In the SPEM task, the target moved horizontally across the screen (between ±14.5°) in a sinusoidal waveform at three different target velocities (0.25, 0.5 and 0.75 Hz), starting at −14.5°. For each of the target velocities, the target completed 10 full cycles. Participants were told to keep their eyes on the target as closely as possible. The durations of these tasks were 40, 20 and 13.3 s, respectively.

Analysis

The analysis of saccades and SPEM was carried out by a single rater blind to drug group.

PS and AS data were analysed using DataViewer software (SR Research). Inclusion of saccades was based on minimum amplitude (1°) and minimum latency (100 ms) criteria. Trials where a saccade or an eye blink occurred between 100 ms before and after target movement were excluded.
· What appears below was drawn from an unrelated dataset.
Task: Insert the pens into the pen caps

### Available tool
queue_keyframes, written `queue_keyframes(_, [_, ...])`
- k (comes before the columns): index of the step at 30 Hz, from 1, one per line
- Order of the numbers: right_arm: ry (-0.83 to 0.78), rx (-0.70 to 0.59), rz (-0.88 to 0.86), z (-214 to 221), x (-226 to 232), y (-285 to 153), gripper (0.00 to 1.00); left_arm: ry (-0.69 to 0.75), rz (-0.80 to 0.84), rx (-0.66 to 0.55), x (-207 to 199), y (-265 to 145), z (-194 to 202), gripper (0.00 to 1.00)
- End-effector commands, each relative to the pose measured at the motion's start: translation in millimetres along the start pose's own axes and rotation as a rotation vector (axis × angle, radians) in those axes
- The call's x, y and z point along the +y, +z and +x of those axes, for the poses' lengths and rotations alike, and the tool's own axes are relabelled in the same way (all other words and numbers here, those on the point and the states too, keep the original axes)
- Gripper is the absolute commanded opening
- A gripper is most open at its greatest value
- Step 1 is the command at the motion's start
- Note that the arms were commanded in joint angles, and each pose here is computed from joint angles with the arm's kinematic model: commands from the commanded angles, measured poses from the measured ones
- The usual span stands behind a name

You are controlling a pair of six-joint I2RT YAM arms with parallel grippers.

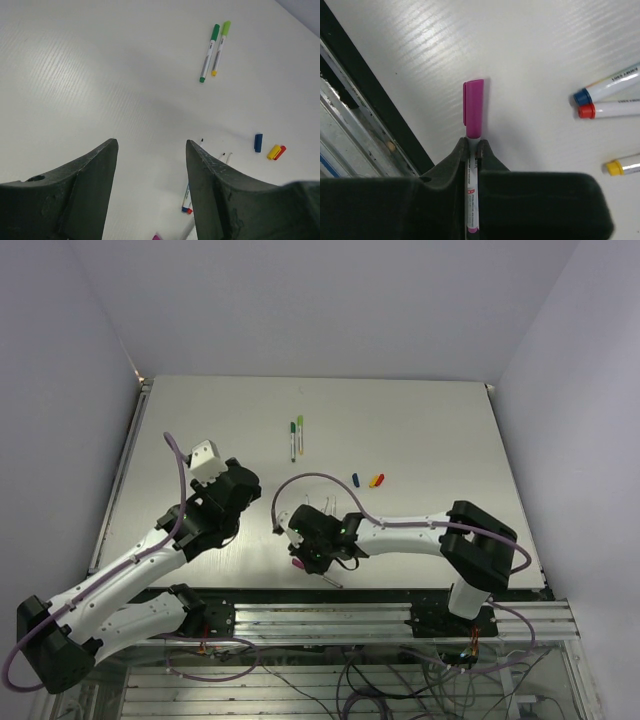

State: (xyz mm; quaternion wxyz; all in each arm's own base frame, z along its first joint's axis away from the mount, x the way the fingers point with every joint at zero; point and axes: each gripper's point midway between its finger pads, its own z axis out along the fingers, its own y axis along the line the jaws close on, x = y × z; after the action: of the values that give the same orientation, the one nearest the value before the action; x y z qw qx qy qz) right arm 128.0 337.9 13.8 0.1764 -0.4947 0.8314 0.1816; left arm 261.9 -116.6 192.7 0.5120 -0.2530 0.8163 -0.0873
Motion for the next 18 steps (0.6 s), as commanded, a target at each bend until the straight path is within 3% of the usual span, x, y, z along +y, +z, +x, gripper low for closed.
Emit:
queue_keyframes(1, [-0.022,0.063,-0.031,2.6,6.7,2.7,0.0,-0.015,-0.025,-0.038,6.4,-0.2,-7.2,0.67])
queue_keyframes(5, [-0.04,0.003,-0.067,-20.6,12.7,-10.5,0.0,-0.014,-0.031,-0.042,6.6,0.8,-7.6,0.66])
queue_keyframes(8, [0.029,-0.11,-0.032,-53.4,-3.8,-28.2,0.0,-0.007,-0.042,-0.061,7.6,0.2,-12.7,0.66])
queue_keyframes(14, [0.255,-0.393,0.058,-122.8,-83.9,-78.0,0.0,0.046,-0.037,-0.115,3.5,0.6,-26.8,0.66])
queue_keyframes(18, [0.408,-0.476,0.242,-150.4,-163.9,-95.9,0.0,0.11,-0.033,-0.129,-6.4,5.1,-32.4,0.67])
Primary outcome measures for PS and AS tasks were as follows:

Directional error rate describes the percentage of error trials (that is, trials where the participant's first included saccade is away from (PS trials) or towards (AS trials) the target) over the total number of included trials (that is, error trials plus correct trials, excluding eye blink trials).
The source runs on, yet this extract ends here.